▸ What is needed: In the records, find every line with the word "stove" and copy it out.
□ □ □
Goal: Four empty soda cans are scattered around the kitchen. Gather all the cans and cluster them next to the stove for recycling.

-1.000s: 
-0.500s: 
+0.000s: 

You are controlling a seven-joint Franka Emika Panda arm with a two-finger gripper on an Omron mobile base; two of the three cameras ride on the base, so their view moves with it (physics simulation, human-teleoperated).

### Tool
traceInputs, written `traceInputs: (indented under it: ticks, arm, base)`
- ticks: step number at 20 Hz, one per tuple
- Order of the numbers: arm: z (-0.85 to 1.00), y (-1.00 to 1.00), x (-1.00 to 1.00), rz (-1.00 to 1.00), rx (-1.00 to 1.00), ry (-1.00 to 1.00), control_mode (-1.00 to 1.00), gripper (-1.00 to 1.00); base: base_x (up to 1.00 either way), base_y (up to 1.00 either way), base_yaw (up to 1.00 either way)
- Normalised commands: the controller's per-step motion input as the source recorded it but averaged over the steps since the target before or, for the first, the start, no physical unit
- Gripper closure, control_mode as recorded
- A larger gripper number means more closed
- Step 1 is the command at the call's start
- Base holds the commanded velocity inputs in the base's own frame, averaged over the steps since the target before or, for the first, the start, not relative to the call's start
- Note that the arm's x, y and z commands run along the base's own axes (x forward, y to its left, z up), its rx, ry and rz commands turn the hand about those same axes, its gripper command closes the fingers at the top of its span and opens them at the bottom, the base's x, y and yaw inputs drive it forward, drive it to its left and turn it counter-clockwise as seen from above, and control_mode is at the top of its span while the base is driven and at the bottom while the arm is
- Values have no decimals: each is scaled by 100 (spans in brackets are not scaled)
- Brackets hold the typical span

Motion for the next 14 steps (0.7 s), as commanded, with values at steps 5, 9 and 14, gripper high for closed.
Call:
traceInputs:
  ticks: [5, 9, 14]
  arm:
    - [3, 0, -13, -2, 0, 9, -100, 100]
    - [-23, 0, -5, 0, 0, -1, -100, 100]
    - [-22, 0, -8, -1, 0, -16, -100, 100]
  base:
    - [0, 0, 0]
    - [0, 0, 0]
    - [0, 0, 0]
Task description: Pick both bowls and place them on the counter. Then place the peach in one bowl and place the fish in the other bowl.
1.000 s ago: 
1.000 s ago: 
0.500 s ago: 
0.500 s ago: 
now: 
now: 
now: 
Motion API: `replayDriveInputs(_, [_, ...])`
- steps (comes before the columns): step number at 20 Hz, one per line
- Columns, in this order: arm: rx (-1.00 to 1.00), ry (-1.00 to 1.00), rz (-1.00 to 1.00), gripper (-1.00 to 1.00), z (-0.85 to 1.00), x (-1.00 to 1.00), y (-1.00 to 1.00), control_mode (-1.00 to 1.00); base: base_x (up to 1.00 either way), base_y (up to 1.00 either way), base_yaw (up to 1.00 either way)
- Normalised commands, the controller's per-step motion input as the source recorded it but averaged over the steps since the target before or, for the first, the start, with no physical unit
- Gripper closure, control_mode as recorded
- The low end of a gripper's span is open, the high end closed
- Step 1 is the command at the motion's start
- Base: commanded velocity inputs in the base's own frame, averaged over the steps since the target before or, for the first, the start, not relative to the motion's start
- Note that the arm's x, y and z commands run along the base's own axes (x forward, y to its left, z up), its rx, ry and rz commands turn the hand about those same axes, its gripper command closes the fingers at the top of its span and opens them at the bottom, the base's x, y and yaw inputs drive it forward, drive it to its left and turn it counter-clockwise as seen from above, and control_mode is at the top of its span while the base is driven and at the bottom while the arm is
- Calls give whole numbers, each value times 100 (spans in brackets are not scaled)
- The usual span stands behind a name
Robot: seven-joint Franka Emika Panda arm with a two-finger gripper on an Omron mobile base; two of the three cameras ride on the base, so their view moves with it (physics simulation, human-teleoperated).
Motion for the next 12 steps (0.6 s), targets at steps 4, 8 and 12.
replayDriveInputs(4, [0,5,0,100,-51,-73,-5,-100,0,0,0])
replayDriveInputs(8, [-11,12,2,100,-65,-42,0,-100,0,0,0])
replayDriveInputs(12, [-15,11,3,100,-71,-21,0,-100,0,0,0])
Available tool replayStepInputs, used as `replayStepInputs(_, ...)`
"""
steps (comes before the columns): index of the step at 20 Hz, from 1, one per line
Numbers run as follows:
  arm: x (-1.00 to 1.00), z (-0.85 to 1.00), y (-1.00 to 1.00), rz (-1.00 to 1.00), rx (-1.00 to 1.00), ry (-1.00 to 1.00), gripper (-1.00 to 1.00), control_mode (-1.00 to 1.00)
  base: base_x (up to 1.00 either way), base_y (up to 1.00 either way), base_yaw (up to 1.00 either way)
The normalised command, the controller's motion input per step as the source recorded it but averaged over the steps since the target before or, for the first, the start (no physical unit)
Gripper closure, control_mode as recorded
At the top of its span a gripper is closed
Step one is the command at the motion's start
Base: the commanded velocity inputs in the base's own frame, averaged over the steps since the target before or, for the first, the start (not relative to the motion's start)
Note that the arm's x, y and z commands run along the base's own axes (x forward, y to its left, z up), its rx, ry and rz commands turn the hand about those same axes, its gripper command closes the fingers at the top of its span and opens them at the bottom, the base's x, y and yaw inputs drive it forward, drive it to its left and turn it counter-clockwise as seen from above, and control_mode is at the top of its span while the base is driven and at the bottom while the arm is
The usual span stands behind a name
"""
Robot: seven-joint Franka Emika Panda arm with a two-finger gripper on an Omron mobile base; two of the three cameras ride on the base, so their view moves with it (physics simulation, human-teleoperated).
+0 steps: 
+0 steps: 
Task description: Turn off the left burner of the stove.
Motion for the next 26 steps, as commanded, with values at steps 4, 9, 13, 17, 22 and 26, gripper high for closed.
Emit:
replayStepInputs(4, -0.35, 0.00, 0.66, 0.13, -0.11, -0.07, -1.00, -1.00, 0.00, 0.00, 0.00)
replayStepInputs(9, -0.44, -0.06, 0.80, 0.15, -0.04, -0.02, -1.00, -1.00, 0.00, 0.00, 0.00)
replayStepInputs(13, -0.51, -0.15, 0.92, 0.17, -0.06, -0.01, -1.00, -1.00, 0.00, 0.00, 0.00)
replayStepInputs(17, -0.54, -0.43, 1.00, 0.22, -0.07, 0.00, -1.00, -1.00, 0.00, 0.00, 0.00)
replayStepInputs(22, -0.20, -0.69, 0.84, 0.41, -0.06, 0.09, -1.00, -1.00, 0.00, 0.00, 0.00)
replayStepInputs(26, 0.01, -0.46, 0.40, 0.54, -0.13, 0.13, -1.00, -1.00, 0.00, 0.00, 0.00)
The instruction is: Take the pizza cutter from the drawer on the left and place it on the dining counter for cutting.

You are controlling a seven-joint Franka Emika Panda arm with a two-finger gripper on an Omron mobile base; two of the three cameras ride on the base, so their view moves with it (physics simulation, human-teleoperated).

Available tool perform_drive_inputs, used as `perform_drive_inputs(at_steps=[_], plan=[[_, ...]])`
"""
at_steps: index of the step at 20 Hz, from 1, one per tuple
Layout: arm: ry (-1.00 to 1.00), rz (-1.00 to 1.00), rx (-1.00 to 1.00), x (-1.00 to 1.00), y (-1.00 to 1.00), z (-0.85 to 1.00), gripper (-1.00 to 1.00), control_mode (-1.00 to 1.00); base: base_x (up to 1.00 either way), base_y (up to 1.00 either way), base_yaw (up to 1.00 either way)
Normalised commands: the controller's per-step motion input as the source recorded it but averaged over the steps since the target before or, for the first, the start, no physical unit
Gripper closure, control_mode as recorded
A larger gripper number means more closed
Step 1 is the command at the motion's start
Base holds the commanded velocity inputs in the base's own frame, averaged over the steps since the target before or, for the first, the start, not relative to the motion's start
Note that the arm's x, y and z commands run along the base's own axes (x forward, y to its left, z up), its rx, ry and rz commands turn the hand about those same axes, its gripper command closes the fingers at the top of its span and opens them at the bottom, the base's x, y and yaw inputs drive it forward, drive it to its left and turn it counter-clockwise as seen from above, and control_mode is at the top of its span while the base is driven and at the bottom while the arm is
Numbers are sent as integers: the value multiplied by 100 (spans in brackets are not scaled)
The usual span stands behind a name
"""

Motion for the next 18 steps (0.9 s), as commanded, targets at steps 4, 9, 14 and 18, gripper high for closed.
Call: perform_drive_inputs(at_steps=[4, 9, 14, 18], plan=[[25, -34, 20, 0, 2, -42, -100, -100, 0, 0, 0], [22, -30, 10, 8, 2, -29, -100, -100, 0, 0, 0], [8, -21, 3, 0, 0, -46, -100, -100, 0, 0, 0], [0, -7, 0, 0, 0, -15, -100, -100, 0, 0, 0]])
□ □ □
▸ Exercise result:
Goal: Four empty soda cans are scattered around the kitchen. Gather all the cans and cluster them next to the stove for recycling.
Task description: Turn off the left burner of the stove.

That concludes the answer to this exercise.